Task requirements:
Since the listing below shows pictures, leave them out and write out exactly the lines from the line with "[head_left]" to the line with "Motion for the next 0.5", both included, and no others.

::::::::::

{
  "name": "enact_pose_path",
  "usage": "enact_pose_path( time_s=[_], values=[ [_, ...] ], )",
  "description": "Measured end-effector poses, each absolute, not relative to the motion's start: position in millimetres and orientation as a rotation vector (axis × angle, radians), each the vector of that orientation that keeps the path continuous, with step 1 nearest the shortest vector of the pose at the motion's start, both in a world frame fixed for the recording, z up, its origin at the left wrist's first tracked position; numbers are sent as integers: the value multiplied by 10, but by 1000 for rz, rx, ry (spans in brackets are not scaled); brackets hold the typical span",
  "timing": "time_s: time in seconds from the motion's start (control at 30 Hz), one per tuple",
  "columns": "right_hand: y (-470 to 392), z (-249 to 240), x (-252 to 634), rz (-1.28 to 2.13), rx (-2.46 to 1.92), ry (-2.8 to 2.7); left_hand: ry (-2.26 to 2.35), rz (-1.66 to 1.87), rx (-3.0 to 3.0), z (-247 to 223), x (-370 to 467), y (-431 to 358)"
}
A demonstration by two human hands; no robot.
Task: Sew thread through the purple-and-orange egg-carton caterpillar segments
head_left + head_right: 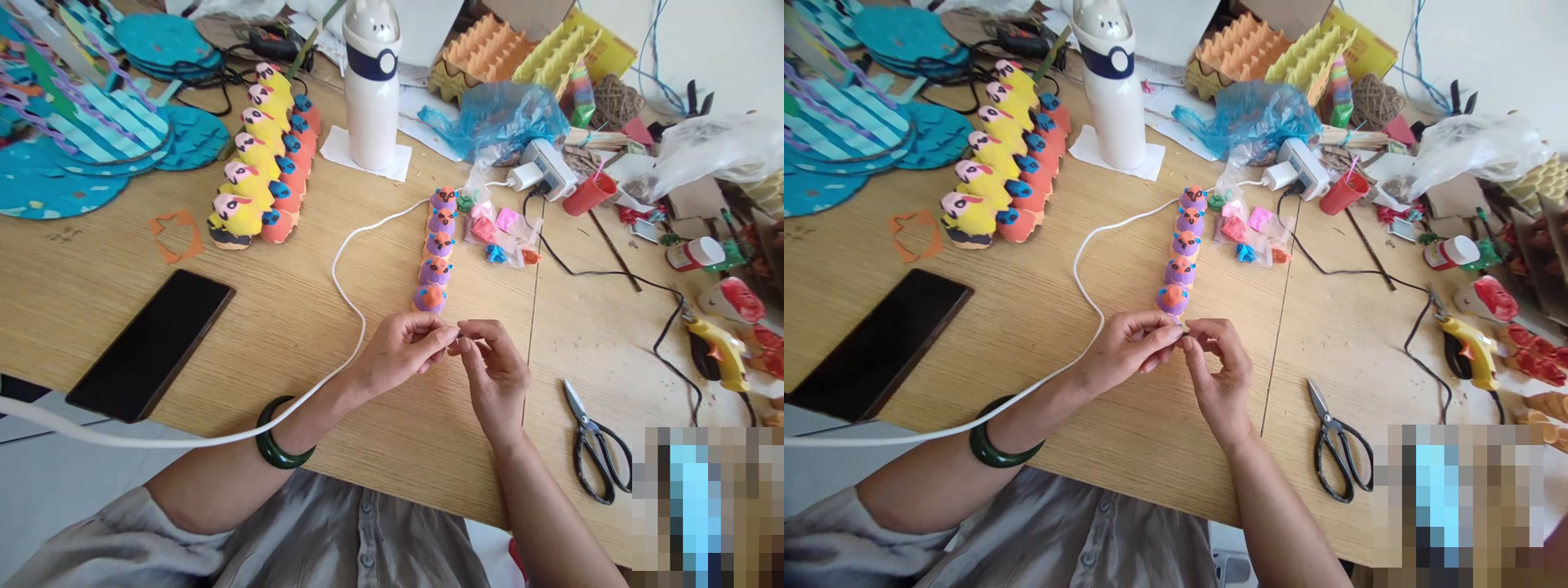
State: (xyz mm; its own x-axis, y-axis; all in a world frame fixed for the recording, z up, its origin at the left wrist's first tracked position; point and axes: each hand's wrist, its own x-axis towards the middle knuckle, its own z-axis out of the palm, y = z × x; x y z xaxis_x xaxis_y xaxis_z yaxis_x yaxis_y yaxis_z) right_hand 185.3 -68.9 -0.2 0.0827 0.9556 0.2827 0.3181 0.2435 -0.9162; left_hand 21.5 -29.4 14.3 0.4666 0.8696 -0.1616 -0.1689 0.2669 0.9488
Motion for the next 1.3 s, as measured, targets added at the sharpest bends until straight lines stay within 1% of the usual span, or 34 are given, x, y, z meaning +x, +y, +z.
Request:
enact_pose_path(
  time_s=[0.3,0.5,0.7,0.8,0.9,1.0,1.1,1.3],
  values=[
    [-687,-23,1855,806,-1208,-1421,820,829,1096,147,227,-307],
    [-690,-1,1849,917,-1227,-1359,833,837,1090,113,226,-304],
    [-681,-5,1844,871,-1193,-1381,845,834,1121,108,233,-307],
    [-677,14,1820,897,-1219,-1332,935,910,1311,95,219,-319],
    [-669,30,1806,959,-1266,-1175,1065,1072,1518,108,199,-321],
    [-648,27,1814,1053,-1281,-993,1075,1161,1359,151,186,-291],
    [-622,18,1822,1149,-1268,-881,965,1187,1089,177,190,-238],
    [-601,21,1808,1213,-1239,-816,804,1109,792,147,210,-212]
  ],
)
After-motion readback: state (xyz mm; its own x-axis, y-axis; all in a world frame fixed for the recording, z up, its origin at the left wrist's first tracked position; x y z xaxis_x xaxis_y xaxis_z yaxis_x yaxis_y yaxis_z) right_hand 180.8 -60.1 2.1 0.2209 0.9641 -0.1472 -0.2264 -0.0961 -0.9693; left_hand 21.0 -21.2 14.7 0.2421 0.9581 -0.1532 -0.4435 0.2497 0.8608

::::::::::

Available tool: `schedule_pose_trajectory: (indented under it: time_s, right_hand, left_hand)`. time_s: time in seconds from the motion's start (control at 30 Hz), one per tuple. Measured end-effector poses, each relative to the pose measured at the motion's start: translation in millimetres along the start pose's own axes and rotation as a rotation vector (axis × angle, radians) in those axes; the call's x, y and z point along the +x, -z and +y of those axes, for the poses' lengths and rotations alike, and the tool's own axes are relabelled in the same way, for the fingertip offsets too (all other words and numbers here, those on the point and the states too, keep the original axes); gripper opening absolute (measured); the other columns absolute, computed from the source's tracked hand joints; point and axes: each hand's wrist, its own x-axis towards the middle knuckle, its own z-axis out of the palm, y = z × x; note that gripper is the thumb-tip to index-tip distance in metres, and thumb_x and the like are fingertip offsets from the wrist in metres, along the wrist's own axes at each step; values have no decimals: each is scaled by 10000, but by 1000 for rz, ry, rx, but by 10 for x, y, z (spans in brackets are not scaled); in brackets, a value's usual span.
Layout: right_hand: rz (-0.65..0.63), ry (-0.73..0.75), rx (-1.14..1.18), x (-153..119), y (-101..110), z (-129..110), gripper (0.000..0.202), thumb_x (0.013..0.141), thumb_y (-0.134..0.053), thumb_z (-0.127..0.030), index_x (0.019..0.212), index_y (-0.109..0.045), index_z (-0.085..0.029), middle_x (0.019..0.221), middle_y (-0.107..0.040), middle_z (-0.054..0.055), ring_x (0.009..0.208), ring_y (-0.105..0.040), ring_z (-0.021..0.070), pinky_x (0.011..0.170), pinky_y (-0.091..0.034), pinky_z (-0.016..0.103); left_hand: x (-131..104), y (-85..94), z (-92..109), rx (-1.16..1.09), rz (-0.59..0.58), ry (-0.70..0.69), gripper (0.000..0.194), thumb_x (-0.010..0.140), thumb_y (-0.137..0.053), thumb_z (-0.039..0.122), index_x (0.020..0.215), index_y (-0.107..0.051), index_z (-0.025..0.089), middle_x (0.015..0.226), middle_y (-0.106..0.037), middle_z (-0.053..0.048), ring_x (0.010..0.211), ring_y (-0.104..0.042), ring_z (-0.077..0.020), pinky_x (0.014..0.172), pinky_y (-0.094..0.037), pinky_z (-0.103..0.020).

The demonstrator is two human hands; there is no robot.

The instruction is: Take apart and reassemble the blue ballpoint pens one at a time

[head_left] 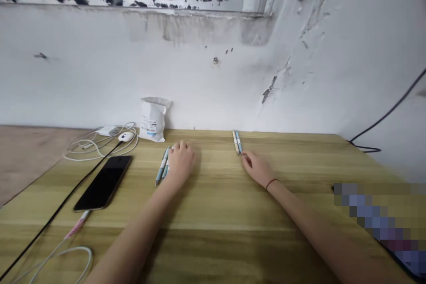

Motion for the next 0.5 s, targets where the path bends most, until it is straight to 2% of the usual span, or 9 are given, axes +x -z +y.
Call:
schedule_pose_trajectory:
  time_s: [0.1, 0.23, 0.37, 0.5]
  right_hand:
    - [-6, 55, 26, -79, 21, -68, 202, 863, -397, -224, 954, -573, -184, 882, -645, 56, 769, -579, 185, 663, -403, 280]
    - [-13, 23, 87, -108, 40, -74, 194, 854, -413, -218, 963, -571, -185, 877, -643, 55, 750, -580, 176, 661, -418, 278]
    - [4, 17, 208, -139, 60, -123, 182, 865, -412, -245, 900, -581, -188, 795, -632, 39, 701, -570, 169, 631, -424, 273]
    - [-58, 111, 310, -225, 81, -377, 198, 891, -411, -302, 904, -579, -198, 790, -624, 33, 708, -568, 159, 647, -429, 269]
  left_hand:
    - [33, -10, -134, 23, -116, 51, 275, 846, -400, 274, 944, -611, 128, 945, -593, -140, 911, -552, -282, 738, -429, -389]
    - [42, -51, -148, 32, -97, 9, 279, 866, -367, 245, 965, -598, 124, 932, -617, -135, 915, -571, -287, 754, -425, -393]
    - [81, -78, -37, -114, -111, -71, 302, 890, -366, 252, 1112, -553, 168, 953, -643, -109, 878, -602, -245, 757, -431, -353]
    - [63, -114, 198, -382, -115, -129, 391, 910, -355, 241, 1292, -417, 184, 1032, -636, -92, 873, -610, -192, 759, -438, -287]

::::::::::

Task response:
[head_left] 

Motion for the next 0.5 s, targets where the path bends most, until it is straight to 2% of the usual span, or 9 are given, axes +x -z +y.

What the exercise required is now done.